Try to instantiate Person will giver error: Person is abstract, cannot be instantiated

PersonApp.java
public class PersonApp {

    public static void main(String[] args) {
        // Person is abstract, cannot be instantiated
        // Person person = new Person(
        //         "Tony", "Stark", 
        //         "1234567890", "tony@stark.inc");
        
        Customer customer = new Customer(
                "1", "Tony", "Stark", 
                "1234567890", "tony@stark.inc");
        customer.print();
    }
}

/* 
Output:
------    
customerId: 1
name: Tony Stark
Phone: 1234567890
Email: tony@stark.inc
*/
                    

But Customer is concrete class that can be instantiate.

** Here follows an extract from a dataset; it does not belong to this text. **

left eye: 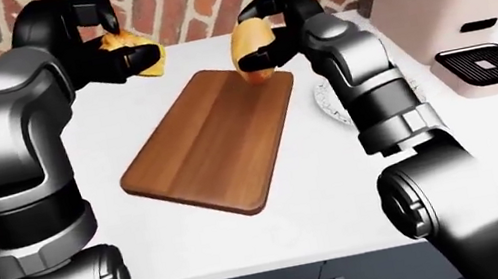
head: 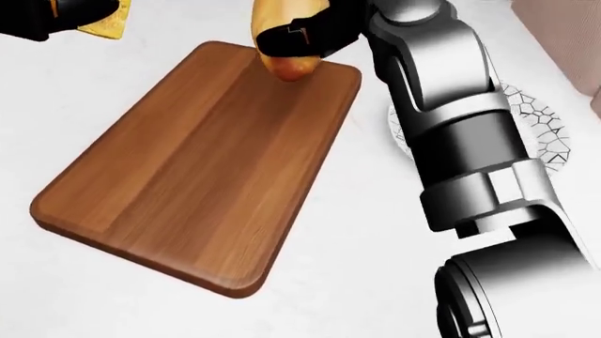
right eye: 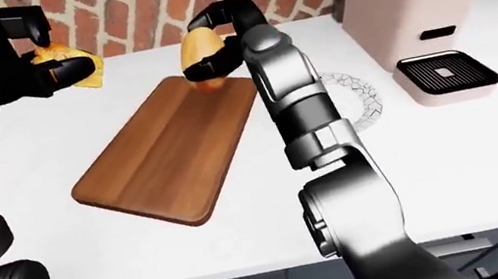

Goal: Place all breads on the cutting board.

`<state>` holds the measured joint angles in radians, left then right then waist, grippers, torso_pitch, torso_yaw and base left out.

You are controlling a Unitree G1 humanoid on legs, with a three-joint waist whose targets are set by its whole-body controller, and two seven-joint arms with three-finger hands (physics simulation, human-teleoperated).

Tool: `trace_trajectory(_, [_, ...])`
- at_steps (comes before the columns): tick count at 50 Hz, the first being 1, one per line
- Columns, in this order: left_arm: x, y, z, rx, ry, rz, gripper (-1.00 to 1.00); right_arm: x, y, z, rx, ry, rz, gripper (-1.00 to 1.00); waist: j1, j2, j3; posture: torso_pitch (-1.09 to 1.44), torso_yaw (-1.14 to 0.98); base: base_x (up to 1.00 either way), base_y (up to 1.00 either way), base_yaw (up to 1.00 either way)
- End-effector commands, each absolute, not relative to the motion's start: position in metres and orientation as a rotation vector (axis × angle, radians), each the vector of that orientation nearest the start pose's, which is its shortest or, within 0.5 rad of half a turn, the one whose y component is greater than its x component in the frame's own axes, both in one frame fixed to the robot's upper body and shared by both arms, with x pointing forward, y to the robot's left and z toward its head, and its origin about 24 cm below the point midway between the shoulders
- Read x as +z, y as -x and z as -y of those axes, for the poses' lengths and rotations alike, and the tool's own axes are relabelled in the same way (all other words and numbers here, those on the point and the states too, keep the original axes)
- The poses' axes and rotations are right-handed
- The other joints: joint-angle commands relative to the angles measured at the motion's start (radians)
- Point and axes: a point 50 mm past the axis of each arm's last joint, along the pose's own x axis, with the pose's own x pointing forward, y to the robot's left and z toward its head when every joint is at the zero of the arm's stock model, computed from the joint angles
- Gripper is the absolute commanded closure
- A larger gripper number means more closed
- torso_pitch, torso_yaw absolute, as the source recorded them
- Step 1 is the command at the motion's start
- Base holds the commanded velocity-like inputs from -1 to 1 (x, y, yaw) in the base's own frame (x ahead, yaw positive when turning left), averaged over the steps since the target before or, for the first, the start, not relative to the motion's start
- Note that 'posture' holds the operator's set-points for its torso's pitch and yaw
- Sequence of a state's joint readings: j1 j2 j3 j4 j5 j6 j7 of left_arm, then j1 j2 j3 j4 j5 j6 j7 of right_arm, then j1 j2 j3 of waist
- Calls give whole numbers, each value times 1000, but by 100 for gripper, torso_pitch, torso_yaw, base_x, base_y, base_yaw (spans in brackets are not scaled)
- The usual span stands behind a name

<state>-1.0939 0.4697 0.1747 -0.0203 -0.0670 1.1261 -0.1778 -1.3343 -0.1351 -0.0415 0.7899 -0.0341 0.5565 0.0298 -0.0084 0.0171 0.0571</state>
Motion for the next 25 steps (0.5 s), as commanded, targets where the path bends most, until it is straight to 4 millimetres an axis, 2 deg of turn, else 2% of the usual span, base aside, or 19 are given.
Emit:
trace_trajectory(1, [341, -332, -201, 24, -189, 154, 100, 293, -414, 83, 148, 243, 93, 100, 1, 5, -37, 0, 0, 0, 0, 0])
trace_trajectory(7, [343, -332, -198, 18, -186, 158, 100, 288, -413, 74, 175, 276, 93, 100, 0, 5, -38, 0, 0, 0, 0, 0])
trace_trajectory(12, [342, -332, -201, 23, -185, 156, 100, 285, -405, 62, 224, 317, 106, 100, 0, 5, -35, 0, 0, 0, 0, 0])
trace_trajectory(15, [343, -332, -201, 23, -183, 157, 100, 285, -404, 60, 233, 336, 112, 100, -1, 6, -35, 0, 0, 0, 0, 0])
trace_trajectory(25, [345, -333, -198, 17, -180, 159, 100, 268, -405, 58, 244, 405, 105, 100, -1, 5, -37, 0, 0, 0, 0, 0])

Abstract class in design patterns are used to encapsulate the behaviors that keeps changing. And how to implement this is, is to give some liberty for sub-classes to implements it's abstract method. In our case (although it's not a good example... sorry) is printName() method.

abstract method

Abstract classes are special in that they can also define abstract methods. Abstract methods are overridable methods that are declared with the abstract keyword and provide no implementation. It just merely a prototype for the method with the following attributes:

  1. A return type
  2. A name
  3. List of parameters (optional)
  4. A throws clause (optional)

A class that inherits from a class with abstract methods must provide an implementation for the abstract methods or must be abstract itself. For example, the Person class above define an abstract printName() method that each sub class has to implement.

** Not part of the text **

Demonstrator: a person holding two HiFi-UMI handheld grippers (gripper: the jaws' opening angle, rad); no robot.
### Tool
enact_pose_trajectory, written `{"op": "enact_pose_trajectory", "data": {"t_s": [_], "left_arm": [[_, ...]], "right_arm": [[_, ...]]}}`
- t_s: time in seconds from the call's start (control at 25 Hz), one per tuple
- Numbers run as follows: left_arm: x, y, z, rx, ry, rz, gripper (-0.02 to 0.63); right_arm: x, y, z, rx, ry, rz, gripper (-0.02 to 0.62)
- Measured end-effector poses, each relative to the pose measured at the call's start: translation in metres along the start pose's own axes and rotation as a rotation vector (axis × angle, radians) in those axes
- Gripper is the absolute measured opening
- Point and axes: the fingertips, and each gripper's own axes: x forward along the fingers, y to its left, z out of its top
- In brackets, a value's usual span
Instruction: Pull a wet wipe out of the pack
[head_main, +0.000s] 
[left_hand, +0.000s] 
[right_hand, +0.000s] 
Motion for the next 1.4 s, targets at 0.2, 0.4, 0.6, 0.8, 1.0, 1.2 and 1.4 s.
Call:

Again, Customer is a concrete class that can be instantiate, means Customer class implements printName() method. But Staff class doesn't implement this method, so Staff class must be declared as abstract, and cannot be instantiated.

In above example, Person.print() can call the printName() method, even though Person supplies no implementation for the method, because it is guaranteed that any derived class that can be instantiated must provide an implementation.

Let's continue by creating Employee class (extends from Staff) and provide implementation for printName() method:

Employee.java
public final class Employee extends Staff {

    public Employee(
            String staffId, 
            String firstName, String lastName, 
            String phoneNumber, String email) {
        super(staffId, firstName, lastName, phoneNumber, email);
    }

    @Override
    public void printName() {
        System.out.println("Employee: " + this.getLastName() + " " + this.getFirstName());
    }    
}
                    

And change our PersonApp, now becomes:

PersonApp.java
public class PersonApp {

    public static void main(String[] args) {
        // Person is abstract, cannot be instantiated
        // Person person = new Person(
        //         "Tony", "Stark", 
        //         "1234567890", "tony@stark.inc");
        
        Customer customer = new Customer(
                "1", "Tony", "Stark", 
                "1234567890", "tony@stark.inc");
        customer.print();
        
        Employee employee = new Employee(
                "1", "Peter", "Parker", 
                "4567890123", "peter@stark.inc");
        employee.print();
    }
}

/* 
Output:
------    
customerId: 1
name: Tony Stark
Phone: 1234567890
Email: tony@stark.inc
staffId: 1
Employee: Parker Peter
Phone: 4567890123
Email: peter@stark.inc
*/
                    

And, do you notice that we declared Employee class as final? As opposite to abstract class, final class is ... final, can not be extend anymore, cannot have any subclass.


Let's summarize it:

  • An abstract class cannot be instantiated and need to be extended by subclass.
  • If you declare an abstract method in a class then you must declare the class abstract as well. you can’t have abstract method in a concrete class.
  • An abstract class can have non-abstract method (concrete) as well.
  • Abstract method has no body (implementation).

In other word:

  • A non-abstract class (concrete) can only have non-abstract methods.